__WHAT IS BEING ASKED__: How many of the lines below have the word "left" in them? The answer is that number and nothing more.

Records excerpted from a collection
********

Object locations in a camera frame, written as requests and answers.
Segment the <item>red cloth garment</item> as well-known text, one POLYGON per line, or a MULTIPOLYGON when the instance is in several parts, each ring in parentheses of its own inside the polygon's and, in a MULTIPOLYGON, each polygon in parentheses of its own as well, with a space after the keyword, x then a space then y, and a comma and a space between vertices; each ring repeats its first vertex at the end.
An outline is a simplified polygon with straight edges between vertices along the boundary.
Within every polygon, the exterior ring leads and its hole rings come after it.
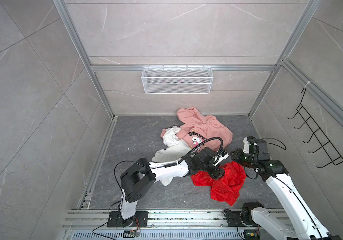
POLYGON ((218 180, 212 179, 207 172, 199 171, 191 176, 192 183, 197 187, 210 187, 210 198, 233 206, 243 187, 246 174, 243 167, 235 162, 220 167, 224 175, 218 180))

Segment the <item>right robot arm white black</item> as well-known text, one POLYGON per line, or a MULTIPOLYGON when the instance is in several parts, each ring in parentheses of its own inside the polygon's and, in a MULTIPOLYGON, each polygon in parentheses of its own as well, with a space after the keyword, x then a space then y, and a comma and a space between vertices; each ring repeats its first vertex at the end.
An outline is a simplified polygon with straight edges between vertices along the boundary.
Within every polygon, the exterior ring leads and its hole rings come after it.
POLYGON ((264 139, 244 138, 243 149, 232 151, 231 158, 243 167, 253 169, 256 175, 273 191, 291 226, 274 217, 261 203, 243 205, 241 220, 244 225, 259 225, 276 240, 339 240, 320 222, 297 191, 287 169, 279 160, 271 160, 264 139))

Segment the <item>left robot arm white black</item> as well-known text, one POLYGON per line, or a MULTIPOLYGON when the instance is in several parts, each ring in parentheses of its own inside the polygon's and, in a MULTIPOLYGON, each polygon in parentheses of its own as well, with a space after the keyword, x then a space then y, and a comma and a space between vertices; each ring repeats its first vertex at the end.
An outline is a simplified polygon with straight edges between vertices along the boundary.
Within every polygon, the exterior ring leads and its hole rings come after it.
POLYGON ((136 215, 138 201, 145 196, 155 182, 169 181, 172 178, 192 176, 202 171, 217 180, 224 175, 220 163, 228 158, 224 149, 214 152, 204 148, 200 152, 191 152, 182 158, 165 163, 148 162, 141 158, 133 163, 120 176, 119 186, 122 200, 119 206, 120 217, 125 221, 136 215))

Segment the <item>white cloth garment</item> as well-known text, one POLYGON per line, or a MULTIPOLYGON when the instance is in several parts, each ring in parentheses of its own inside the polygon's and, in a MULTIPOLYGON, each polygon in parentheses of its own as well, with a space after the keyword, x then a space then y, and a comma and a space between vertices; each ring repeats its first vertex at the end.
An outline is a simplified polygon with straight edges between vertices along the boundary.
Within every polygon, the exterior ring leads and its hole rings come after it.
POLYGON ((158 167, 155 169, 156 182, 161 182, 164 186, 169 185, 174 177, 185 177, 189 172, 188 165, 185 161, 166 168, 167 164, 177 163, 191 150, 184 140, 180 140, 177 137, 176 134, 180 131, 181 128, 177 126, 165 130, 162 138, 167 148, 157 151, 150 163, 152 170, 158 167))

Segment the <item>pink hoodie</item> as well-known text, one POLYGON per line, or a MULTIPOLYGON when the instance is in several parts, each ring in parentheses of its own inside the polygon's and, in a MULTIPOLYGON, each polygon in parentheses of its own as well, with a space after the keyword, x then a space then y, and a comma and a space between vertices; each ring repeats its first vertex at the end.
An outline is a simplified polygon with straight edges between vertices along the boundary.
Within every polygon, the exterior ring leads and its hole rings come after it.
POLYGON ((181 108, 176 112, 177 118, 182 122, 181 131, 177 133, 180 140, 184 140, 192 149, 198 147, 200 151, 205 147, 217 151, 222 145, 227 147, 233 139, 233 133, 215 116, 202 115, 196 108, 181 108))

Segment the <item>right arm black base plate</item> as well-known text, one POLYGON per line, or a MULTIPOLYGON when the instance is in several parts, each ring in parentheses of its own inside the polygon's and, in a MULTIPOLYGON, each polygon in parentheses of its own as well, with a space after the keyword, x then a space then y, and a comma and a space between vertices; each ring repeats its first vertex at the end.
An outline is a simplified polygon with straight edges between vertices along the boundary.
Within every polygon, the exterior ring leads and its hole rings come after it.
POLYGON ((233 211, 230 209, 223 210, 223 215, 226 218, 228 227, 240 227, 243 226, 241 219, 241 211, 233 211))

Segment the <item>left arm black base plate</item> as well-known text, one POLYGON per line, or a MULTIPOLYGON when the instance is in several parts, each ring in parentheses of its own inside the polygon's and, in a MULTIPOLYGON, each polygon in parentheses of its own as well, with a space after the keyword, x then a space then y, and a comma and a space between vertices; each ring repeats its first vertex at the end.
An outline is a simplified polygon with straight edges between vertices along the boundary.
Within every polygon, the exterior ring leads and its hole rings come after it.
POLYGON ((110 213, 109 220, 107 222, 108 228, 125 228, 125 227, 139 227, 144 228, 148 223, 149 212, 138 211, 133 217, 128 219, 123 219, 121 213, 118 211, 113 211, 110 213))

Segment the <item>aluminium mounting rail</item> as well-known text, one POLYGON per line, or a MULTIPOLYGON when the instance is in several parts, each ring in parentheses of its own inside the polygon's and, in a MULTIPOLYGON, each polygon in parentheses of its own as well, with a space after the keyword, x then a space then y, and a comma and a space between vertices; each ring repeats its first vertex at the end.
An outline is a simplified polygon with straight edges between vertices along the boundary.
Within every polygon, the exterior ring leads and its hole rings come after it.
MULTIPOLYGON (((149 212, 148 223, 144 228, 125 227, 126 229, 220 229, 228 227, 223 215, 224 209, 172 209, 172 210, 138 210, 149 212)), ((108 228, 107 222, 110 213, 108 210, 70 210, 61 220, 64 230, 93 230, 98 226, 108 228)))

********

__EXPECTED OUTPUT__: 2